- Portrait of Selders, c. 2024

Member of the Louisiana Senate from the 14th district
- In office March 11, 2025 – July 7, 2026
- Preceded by: Cleo Fields

Member of the Louisiana House of Representatives from the 67th district
- In office January 13, 2020 – March 10, 2025
- Preceded by: Patricia Haynes Smith
- Succeeded by: Terry Landry Jr.

Personal details
- Born: 1981 or 1982
- Died: July 7, 2026 (aged 44) Baton Rouge, Louisiana, U.S.
- Party: Democratic
- Spouse: Kendra Michael
- Children: 2
- Education: Southern University (BS)

= Larry Selders =

American politician (1981/1982–2026)

Larry C. Selders (1981 or 1982 – July 7, 2026) was an American politician who served as a member of the Louisiana Senate from the 14th district from 2025 until his death in 2026. He previously represented the 67th district in the Louisiana House of Representatives from 2020 to 2025.

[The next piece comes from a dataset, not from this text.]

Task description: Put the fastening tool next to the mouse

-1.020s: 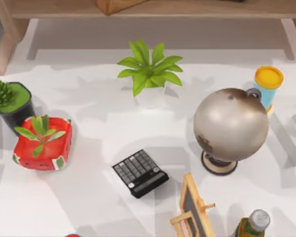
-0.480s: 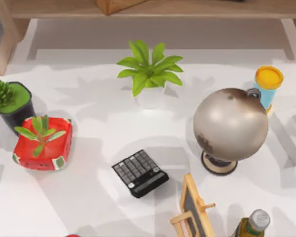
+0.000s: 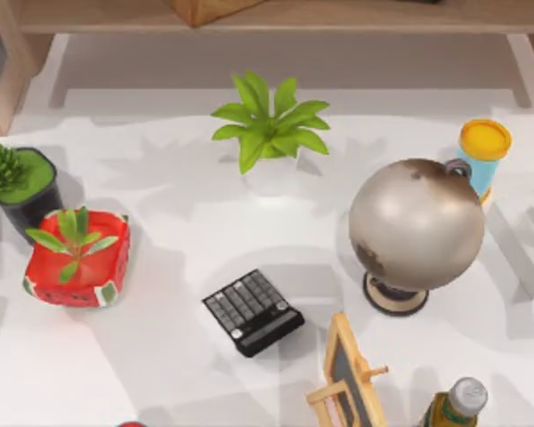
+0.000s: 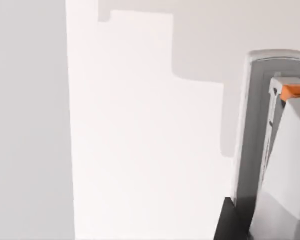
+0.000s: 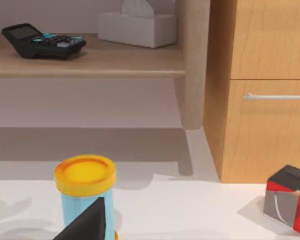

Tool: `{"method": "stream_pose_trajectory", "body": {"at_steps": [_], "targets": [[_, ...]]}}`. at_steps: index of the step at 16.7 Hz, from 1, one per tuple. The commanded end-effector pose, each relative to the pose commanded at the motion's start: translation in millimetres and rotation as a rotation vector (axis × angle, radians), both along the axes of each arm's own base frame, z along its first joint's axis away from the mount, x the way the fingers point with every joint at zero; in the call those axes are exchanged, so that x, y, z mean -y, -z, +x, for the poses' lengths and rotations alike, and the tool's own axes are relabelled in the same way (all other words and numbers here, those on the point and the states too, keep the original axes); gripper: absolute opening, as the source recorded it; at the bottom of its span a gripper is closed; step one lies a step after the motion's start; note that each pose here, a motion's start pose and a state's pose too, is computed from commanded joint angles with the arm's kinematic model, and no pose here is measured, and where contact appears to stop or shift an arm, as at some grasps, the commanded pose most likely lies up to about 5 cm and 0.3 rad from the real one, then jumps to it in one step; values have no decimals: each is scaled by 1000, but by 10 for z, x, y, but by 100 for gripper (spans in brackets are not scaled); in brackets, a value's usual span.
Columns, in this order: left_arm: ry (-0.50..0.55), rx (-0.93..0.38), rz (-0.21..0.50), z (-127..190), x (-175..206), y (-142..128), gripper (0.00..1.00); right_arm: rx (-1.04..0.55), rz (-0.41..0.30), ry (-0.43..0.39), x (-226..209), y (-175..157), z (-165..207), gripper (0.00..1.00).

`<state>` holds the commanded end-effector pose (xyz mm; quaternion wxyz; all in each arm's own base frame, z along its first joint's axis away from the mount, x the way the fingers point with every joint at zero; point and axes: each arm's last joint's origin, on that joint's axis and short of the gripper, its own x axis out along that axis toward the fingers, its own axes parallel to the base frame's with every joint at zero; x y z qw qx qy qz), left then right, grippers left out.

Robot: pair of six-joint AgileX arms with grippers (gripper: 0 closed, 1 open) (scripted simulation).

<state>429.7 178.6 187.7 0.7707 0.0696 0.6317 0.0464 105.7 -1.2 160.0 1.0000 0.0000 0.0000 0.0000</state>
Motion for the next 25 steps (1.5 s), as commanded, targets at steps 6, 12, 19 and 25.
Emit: {"method": "stream_pose_trajectory", "body": {"at_steps": [6, 12, 19, 25], "targets": [[-7, 34, 14, 44, 17, 7, 0, 0, 0, 0, 0, 0, 0, 100], [-9, -92, -102, -150, 32, 238, 0, 0, 0, 0, 0, 0, 0, 100], [-14, -201, -167, -293, 9, 518, 0, 0, 0, 0, 0, 0, 0, 100], [-14, -201, -167, -293, 9, 518, 23, 0, 0, 0, 0, 0, 0, 100]]}}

==Early life and education==
Larry C. Selders attended Louisiana State University Laboratory School. He earned a Bachelor of Science degree in social work from Southern University in 2005. He worked for Collis Temple Jr., a group home for troubled adolescents, while in college.

==Career==
Selders served as treasurer and commissioner on the board of commissioners of Baton Rouge Recreation and Parks Commission (BREC), the parks and recreation agency in East Baton Rouge Parish, Louisiana. He also worked as an executive director of Focused Family Services, a mental health and substance abuse clinic in Baton Rouge. He started Selders Development Group, a real estate company and invested in properties mostly in Old South Baton Rouge. Selders was elected to the Louisiana House of Representatives in November 2019, defeating Leah Cullins in a runoff election. He succeeded Patricia Haynes Smith, who was term limited. He took office on January 13, 2020, and served until his resignation on February 27, 2025, with an effective end date of March 10, 2025. He served on the agriculture, forestry, aquaculture, and rural development; health and welfare; and the ways and means committees. He also served on the joint legislative committee on capital outlay and the house select committee on homeland security. In 2021, he sponsored a bill that made Juneteenth a state holiday in Louisiana. He was elected to the Louisiana Senate in a 2025 special election.

==DWI Arrest==
Selders was arrested for DWI, reckless operation, and driving under suspension in the early morning hours of August 21, 2022. He was accused of speeding and doing burnouts while over the legal limit near the LSU campus, in his legislative district. Selders subsequently issued an apology for the arrest on social media.

==Personal life and death==
Selders married Kendra Michael. They had two sons Larry Jr and Luke. In May 2026, Selders had a surgery for a heart aneurysm. He died on July 7, 2026, at the age of 44, at his son's football practice at BREC Memorial Stadium in Baton Rouge.